Tickerplant
The tickerplant (TP) template is an important component in the data warehouse architecture. It handles messages into the application, persisting them to disk and distributing to other processes. It usually receives all updates from feedhandlers (FHs). The logging takes the form of an append-only file on-disk and is critical for process recovery after a failure or restart.
Parameters
The below table details the TP template parameters.

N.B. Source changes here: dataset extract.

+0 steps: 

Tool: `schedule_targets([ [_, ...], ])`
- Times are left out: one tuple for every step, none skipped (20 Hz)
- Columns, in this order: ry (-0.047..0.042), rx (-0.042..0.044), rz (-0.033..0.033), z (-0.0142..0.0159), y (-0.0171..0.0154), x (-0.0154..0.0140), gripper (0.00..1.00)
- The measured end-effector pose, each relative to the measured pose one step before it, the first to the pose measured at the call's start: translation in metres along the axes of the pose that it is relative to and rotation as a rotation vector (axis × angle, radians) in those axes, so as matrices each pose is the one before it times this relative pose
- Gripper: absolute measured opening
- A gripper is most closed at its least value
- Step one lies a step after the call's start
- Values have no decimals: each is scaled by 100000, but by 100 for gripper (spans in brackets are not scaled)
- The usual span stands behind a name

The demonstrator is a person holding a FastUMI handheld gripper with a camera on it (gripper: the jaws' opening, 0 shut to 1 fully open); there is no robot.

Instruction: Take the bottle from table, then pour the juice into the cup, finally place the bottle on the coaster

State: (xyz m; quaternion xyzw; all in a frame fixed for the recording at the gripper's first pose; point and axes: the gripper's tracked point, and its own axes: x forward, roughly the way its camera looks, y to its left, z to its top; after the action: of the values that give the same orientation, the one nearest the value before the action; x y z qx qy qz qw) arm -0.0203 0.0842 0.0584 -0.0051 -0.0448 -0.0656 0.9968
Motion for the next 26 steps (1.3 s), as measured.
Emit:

name | type | description |
---|---|---|
messagingServer | Config | Messaging server config |
publishChannel | Symbol | Publish channel |
subscriptionChannel | Symbol | Subscription channel |
subscriptionTableList | Symbol[] | Subscription tables |
logDirectory | Symbol | Location of logs |
dsLsInstance | Instance | Name of log streamer |
timeOffset | Integer | Hour offset from local time |
pubFreq | Integer | Batching interval (ms) |
eodTime | Time | Time when EOD signal triggered |
initialStateFunct | Analytic | Analytic to run on startup |
logRecoveryFunct | Analytic | Analytic to recover corrupt logs |
includeColumns | Boolean | Include column names in logs |
intradayFreq | Integer | Intraday roll frequency |
intradayTables | Symbol[] | Intraday table names |
logUpdError | Boolean | Log message to console if error processing |
timeType | Symbol | Timestamping updates with gmt or local |
consumerAlertSize | Integer | Limit on buffered messages before alert in bytes |
consumerDisconnectSize | Integer | Limit on buffered messages before disconnect in bytes |
multiPublish | Boolean | Publish single message with multiple tables |
retryInterval | Integer | Retry interval (ms) for failures writing to log file |
bufferEnabled | Boolean | Enable message buffering |
bufferFunct | Analytic | Function to handle updates during buffering |
bufferLimit | Integer | Buffer file size limit (MB) |
EOIOffset | Integer | An integer number of minutes to offset the EOI times. May also be negative |
Intraday logging
By default the TP only writes one single log per day containing all data for all tables. In large volume environments, this can cause application and hardware issues. To address these, it's possible to split high-volume tables into lower frequency interval files. These files contain data for sub-intervals of the day; the frequency is determined by the intradayFreq
parameter. If set to a value greater than zero, this mode is enabled. The intradayTables
parameter specifies which tables should be written to these logs.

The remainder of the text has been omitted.